==== Data excerpt

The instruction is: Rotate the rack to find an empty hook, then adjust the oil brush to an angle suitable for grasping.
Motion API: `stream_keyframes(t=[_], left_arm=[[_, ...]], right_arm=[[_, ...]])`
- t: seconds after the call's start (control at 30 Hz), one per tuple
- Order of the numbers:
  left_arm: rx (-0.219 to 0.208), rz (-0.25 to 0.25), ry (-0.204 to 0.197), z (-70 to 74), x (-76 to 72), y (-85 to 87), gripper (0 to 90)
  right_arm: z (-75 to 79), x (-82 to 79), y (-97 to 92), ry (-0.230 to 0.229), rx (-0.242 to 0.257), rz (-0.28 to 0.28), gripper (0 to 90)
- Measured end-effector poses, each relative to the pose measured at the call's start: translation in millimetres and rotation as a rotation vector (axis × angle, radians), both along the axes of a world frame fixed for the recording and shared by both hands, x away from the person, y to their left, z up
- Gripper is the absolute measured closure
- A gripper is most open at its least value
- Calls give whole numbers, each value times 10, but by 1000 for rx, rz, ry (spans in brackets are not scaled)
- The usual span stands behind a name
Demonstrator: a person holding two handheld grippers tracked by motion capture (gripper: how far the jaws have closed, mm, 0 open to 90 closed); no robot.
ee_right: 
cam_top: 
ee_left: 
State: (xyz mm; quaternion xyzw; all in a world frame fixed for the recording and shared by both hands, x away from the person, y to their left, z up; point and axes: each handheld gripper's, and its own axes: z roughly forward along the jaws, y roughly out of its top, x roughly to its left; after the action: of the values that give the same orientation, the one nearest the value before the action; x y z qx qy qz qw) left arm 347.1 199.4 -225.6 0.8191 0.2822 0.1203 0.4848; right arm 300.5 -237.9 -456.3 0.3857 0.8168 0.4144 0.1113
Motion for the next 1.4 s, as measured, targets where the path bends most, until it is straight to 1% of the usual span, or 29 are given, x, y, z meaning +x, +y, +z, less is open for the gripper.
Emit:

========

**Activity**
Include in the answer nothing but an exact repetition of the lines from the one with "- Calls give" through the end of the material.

**The completed task**
- Calls give whole numbers, each value times 10, but by 1000 for rx, rz, ry (spans in brackets are not scaled)
- The usual span stands behind a name
Demonstrator: a person holding two handheld grippers tracked by motion capture (gripper: how far the jaws have closed, mm, 0 open to 90 closed); no robot.
ee_right: 
cam_top: 
ee_left: 
State: (xyz mm; quaternion xyzw; all in a world frame fixed for the recording and shared by both hands, x away from the person, y to their left, z up; point and axes: each handheld gripper's, and its own axes: z roughly forward along the jaws, y roughly out of its top, x roughly to its left; after the action: of the values that give the same orientation, the one nearest the value before the action; x y z qx qy qz qw) left arm 347.1 199.4 -225.6 0.8191 0.2822 0.1203 0.4848; right arm 300.5 -237.9 -456.3 0.3857 0.8168 0.4144 0.1113
Motion for the next 1.4 s, as measured, targets where the path bends most, until it is straight to 1% of the usual span, or 29 are given, x, y, z meaning +x, +y, +z, less is open for the gripper.
Emit:

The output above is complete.